After a cannabis delivery startup collapsed, former operations manager Victor Salazar demanded $75,000 from co-founder Nina Bell. Salazar sent messages stating, "Pay what you owe or investors hear the recordings" and "I can ruin your license renewal." Bell contacted police, who recorded a follow-up call. Salazar says Bell owed him unpaid equity buyout money and that the recordings showed real accounting misconduct. Prosecutors charge extortion, alleging Salazar threatened reputational and regulatory harm to obtain money.
Text message thread
Messages include: "75k by Friday or investors hear the recordings," "license renewal will get ugly," and "I know what you hid in Q3." Salazar also wrote, "This is money you already owe me." Trial use: Contains the strongest coercive language, while debt references let the defense argue hard bargaining over money owed. Foundation: A custodian, author, recipient, or investigator should authenticate when it was made, how it was preserved, and how it connects to the disputed event. Cross-examination focus: Context Dispute FRE 106.
Recorded police-monitored call
On the call, Salazar says, "Pay and I walk away. Do not pay and I go to the state." Bell asks if he is threatening her license; he replies, "I am telling you consequences." Defense says he threatened lawful reporting. Trial use: Captures the alleged threat in defendant voice, but phrasing about going to the state supports a lawful-reporting interpretation. Foundation: A participant, investigator, or records custodian should authenticate the recording, continuity, metadata, and any transcript used with it. Cross-examination focus: Entrapment Argument; Authentication FRE 901.
Operating agreement and buyout emails
Draft buyout emails discuss a possible $75,000 payment if Salazar met inventory reconciliation milestones. Bell argues no final agreement was signed; Salazar argues the debt was acknowledged. Trial use: Supports the claimed-debt defense, while unsigned drafts and unmet milestones let Bell deny any enforceable payment obligation. Foundation: A custodian, author, recipient, or investigator should authenticate when it was made, how it was preserved, and how it connects to the disputed event. Cross-examination focus: Contract Interpretation.

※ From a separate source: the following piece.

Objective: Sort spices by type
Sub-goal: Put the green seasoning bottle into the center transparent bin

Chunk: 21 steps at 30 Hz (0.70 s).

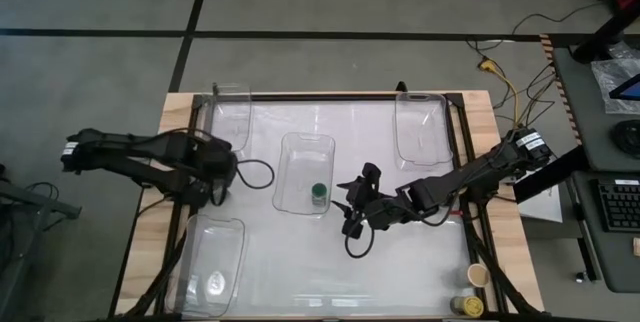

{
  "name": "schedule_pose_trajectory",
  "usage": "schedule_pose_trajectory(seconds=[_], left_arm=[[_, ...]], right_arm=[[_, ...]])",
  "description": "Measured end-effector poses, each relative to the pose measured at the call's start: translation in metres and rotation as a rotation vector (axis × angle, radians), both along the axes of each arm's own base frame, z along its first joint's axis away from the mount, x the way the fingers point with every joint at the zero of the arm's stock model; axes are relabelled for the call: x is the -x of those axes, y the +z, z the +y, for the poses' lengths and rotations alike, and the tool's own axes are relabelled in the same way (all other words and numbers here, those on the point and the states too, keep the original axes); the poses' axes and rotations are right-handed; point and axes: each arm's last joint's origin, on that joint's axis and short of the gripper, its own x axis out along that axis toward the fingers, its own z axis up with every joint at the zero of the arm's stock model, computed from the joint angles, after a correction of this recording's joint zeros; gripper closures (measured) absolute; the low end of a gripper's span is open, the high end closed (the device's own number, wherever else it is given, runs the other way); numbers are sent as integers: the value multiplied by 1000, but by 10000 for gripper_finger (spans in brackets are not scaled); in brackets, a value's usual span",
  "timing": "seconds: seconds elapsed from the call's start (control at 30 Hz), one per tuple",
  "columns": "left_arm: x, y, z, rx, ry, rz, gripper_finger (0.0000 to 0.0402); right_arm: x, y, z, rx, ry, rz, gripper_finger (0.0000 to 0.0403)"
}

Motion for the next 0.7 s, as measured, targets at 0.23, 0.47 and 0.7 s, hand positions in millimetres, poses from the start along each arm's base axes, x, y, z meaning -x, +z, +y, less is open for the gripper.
schedule_pose_trajectory(seconds=[0.23, 0.47, 0.7], left_arm=[[-5, -15, -1, 23, -21, 88, 86], [-7, -29, -5, 37, -31, 170, 86], [-9, -36, -5, 34, -57, 208, 86]], right_arm=[[1, -2, 0, 0, -1, 4, 202], [1, -2, 0, 0, -2, 4, 206], [0, -2, -3, -7, -14, 1, 208]])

Accounting recordings summary
Salazar produced two audio clips where Bell discusses delaying vendor payments and moving revenue between quarters. The clips do not clearly show criminal conduct but could embarrass the company before license renewal. Trial use: Shows why disclosure could pressure Bell, but ambiguous recordings may prove embarrassment rather than criminal exposure. Foundation: A participant, investigator, or records custodian should authenticate the recording, continuity, metadata, and any transcript used with it. Cross-examination focus: Completeness FRE 106.
License renewal calendar
The company renewal hearing was scheduled 10 days after Salazar payment deadline. Bell says timing made the threat coercive. Defense says timing was when the debt became urgent after company dissolution. Trial use: Makes timing look coercive because payment was demanded before renewal, while dissolution timing gives a noncriminal urgency explanation. Foundation: A custodian, author, recipient, or investigator should authenticate when it was made, how it was preserved, and how it connects to the disputed event. Cross-examination focus: Relevance Dispute FRE 401.
Nina Bell (complaining witness)
Co-founder of the collapsed cannabis delivery startup
Victor was not asking for a normal payment. He said he would ruin my license renewal and release recordings unless I paid by Friday. I felt trapped because the renewal hearing was days away.
Victor Salazar (defendant)
Former operations manager charged with extortion
Nina owed me $75,000. I had recordings showing she manipulated numbers and cheated me. I told her I would go to investors or regulators if she refused to resolve it. That is not extortion; it is collecting a debt and reporting misconduct.
Detective Alana Reed (prosecution)
LAPD detective who supervised the recorded call
The call confirmed the pattern: pay money and he stays quiet; do not pay and he harms her license renewal. That is coercive leverage, not ordinary civil debt collection.